Without using the NUMA version, I can open four software, each running stably at 7m*1.

EPYC7302*2 is your CPU

Hm… the whole point of the new version is to utilize CPU fully, you shouldn’t need more than one instance because it’ll be less efficient, which is exactly what you see. Running multiple instances was a workaround for not supporting NUMA that is no longer necessary.

Ah, sorry for confusion. Those were just examples, they are made up numbers and just provided for illustration purposes to show how to submit test results.

My CPU has many cores, but there are only two NUMA nodes. I expect the ideal speed for my CPU to be 7m-8m4. However, the actual speed is 5m-6m2.

Why?

Isn’t this not a good thing?

Assuming I have 4 SSDs, the speed when running multiple instances of the software is 1SSD 7m-8m x1 x4. Using the new version and opening only one instance of the software, the speed is 4SSD 5m-6m x2 x1.

Did you customize any CLI options related to thread pool size or number of encoded sectors in new version? They will interfere with the intended behavior.

Overall it is possible that on some CPUs it will still be non-ideal in some configurations, for example in case of your 8272CL it is simply not the most optimal CPU due to just 2 NUMA nodes and such a massive number of cores in each that many algorithms will not take full advantage of it.

You should still be able to benefit by running two instances instead of 4. In worst case you’ll just run 4 instances like before. As long as performance doesn’t regress I think it is a win because NUMA support is clearly better than previous default.

BTW, with new version threads are pinned to cores, so if you specify encoding concurrency to 4, you should get very good CPU utilization while also avoiding crossing NUMA nodes with just one farmer.

When I start a software process, I use the default parameters.

I am trying to start two software processes. Can I start two processes with these parameters?

--sector-downloading-concurrency 4 
--sector-encoding-concurrency 4
--farming-thread-pool-size 10
--plotting-thread-pool-size 16
--replotting-thread-pool-size 8

so?

If you want to have 4 farms plotted at the same time with one instance of the farmer, I would recommend to specify a single option:

--sector-encoding-concurrency 4

Farmer should be able to calculate all other options automatically in an optimal way.

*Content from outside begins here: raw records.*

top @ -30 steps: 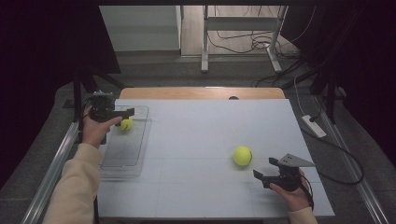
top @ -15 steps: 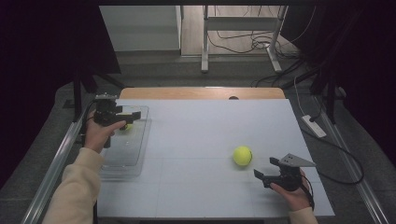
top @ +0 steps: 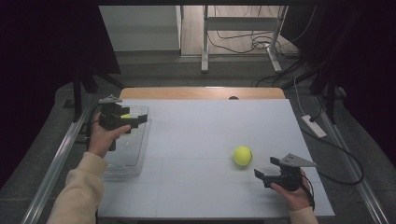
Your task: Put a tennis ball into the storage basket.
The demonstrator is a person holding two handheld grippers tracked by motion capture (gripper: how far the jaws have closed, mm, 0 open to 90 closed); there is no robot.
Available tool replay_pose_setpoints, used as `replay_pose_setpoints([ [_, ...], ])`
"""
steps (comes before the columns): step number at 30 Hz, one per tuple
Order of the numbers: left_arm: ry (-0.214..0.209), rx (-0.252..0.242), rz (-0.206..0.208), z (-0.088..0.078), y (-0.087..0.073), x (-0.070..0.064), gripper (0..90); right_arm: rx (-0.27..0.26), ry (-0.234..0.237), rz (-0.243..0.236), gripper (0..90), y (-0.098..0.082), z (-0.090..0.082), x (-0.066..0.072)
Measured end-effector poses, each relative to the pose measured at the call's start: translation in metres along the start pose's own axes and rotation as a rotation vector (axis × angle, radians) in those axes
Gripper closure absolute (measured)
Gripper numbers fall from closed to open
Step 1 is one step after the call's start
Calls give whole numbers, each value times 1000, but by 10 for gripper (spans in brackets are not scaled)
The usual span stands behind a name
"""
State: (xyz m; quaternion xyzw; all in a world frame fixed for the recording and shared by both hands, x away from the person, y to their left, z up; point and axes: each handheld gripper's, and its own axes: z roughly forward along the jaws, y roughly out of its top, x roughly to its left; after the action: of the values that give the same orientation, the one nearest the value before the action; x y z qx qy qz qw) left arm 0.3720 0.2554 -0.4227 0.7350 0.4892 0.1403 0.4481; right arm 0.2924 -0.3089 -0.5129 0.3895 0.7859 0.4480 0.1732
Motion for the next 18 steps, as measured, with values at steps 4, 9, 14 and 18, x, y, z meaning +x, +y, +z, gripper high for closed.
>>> replay_pose_setpoints([
  [4,-11,5,10,3,-1,-5,84,4,2,-3,124,0,1,0],
  [9,-15,12,17,6,-2,-8,84,2,-3,-1,124,-1,-1,0],
  [14,-25,14,30,8,-1,-15,85,3,-5,-1,124,-2,-1,0],
  [18,-36,17,42,10,-2,-21,85,2,-8,-4,124,-1,-2,1],
])
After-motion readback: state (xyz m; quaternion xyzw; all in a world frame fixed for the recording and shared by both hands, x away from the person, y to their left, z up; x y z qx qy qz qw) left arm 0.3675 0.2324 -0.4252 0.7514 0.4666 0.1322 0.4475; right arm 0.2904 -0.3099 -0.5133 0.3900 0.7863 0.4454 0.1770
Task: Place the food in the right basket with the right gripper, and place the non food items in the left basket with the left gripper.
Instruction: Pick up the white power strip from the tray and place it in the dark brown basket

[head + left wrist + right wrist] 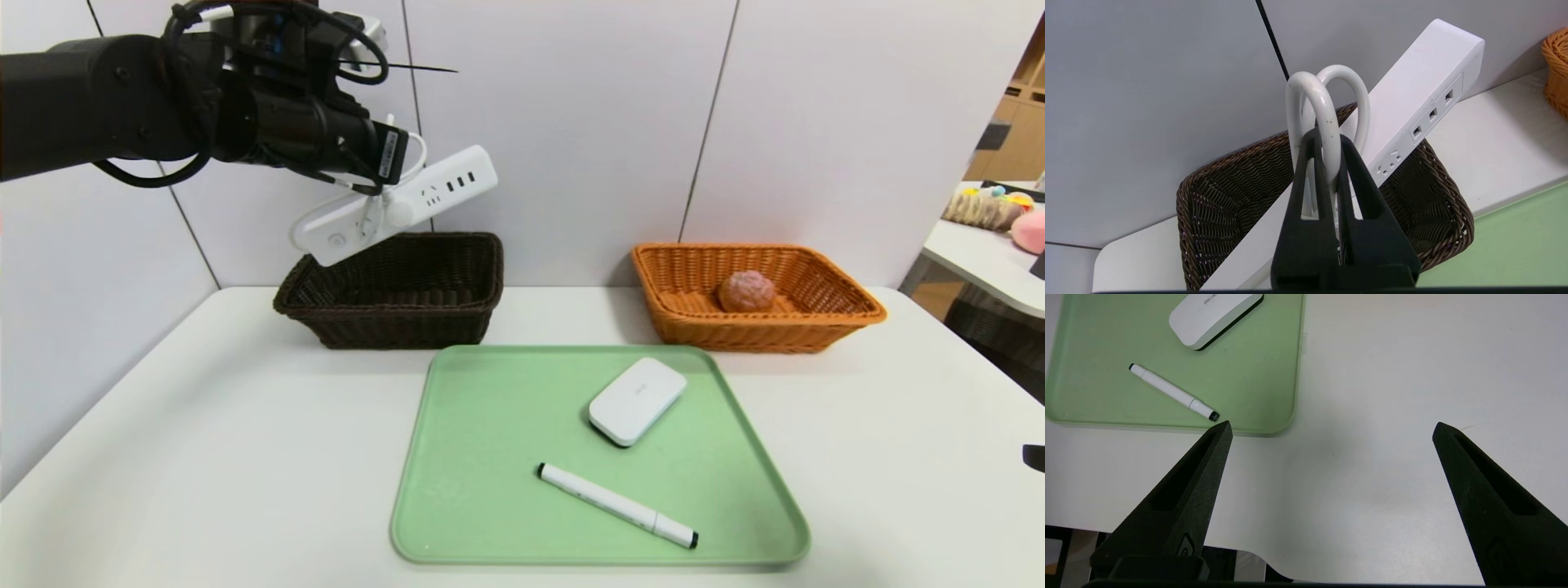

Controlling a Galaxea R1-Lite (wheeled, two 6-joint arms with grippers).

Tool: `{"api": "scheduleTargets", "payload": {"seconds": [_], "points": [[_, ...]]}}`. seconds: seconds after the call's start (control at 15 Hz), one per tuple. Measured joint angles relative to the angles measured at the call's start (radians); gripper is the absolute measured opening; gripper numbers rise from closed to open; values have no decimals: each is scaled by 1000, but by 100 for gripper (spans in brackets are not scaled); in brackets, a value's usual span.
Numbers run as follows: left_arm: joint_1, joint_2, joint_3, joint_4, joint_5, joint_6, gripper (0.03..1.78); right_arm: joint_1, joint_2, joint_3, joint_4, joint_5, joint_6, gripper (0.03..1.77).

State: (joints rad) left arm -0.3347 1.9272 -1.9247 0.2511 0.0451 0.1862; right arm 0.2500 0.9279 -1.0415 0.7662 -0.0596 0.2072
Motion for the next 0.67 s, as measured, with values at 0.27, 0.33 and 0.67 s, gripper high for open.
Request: {"api": "scheduleTargets", "payload": {"seconds": [0.27,0.33,0.67], "points": [[47,9,27,-44,-68,11,10,0,0,11,-1,0,-1,169],[54,14,36,-63,-72,11,10,0,0,12,-2,0,-1,169],[73,56,51,-122,-77,12,10,0,0,20,1,-2,0,169]]}}
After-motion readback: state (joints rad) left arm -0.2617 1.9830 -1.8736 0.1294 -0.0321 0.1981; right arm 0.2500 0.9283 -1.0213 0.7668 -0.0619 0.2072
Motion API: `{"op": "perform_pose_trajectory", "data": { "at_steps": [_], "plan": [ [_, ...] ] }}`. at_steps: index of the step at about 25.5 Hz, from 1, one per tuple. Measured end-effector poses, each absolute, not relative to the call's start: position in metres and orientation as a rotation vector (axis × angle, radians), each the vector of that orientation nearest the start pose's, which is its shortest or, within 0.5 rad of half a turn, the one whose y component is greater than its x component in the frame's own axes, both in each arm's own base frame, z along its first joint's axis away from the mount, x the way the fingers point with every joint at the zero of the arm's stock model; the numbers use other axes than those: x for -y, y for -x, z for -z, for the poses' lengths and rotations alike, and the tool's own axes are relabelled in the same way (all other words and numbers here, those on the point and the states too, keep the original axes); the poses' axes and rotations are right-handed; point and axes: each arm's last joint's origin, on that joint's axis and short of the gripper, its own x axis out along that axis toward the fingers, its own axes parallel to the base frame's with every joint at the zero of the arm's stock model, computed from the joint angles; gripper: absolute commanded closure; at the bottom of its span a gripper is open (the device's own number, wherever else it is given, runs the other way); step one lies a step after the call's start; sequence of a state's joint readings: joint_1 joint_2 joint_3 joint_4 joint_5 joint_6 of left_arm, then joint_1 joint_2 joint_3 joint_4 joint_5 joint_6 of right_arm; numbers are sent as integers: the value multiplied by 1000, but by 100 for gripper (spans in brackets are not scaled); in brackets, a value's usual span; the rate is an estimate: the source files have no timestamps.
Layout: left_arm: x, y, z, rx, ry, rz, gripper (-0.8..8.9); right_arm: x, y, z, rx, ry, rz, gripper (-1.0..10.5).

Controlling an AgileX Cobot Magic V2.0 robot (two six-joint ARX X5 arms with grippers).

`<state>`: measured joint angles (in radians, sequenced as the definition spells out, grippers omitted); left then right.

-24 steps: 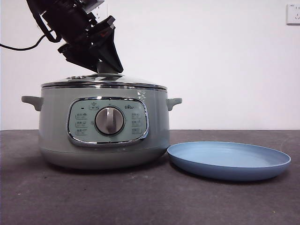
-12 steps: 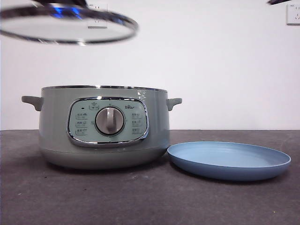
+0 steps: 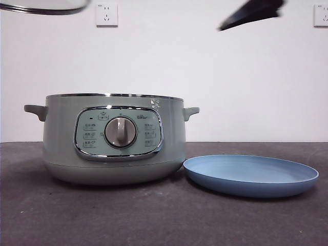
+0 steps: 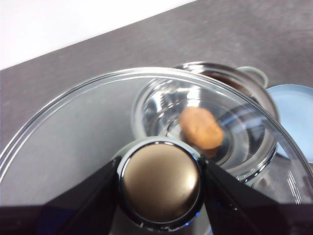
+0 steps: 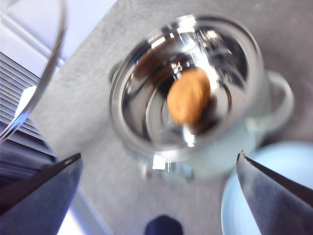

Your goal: Take the potato out from the steamer,put the potato on the plate,close the lid

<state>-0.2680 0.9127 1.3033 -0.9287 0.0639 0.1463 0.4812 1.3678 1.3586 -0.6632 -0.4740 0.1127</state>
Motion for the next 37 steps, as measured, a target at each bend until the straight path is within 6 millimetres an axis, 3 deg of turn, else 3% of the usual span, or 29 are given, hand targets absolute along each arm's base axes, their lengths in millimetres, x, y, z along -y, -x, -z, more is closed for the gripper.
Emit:
{"op": "perform_pose_trajectory", "data": {
  "at_steps": [9,16,21,26,33,37],
  "plan": [
    [31,-105,-414,-514,-183,361,822,-234,-299,-355,-747,41,-852,289],
    [26,-87,-415,-507,-179,359,822,-284,-325,-309,-779,137,-793,289],
    [24,-80,-413,-517,-180,359,822,-302,-339,-269,-814,182,-743,289],
    [24,-79,-413,-521,-178,367,822,-310,-347,-241,-865,213,-714,290],
    [24,-79,-413,-521,-178,367,822,-315,-351,-226,-876,224,-717,294],
    [24,-79,-413,-521,-178,367,822,-318,-352,-213,-910,237,-713,434]
  ]
}}
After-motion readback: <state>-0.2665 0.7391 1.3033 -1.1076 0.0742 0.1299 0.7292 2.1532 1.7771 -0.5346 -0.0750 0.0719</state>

This will result in half of each CPU being dedicated to plotting of a single sector, replotting will be configured to 1/4 of CPU core and downloading concurrency will be set to optimal value of 5. If you want overlap between sectors for plotting process you might also add --plotting-thread-pool-size 52 and each NUMA node will be processing 2 farms at the same time, but there will still be no NUMA node crossing.

I’m fairly certain it will be more efficient than running multiple farmer instances, especially if you’re not pinning them to NUMA nodes.

I’ll try the parameters you recommended

So ~4m45s per sector, not very fast for such system. You can set number of plotting threads to 104 to achieve the same result as running multiple separate farmers. This is up to you to experiment and share the findings.

more slowly,

–farming-thread-pool-size 10
–plotting-thread-pool-size 16
–replotting-thread-pool-size 8

I usually use this parameter to start four software processes

2024-01-07T15:25:39.261781Z  INFO subspace_farmer::commands::farm: NUMA system detected numa_nodes=2
2024-01-07T15:25:39.261794Z  WARN subspace_farmer::commands::farm: Too few disk farms, CPU will not be utilized fully during plotting, same number of farms as NUMA nodes or more is recommended numa_nodes=2 farms_count=4

why is that?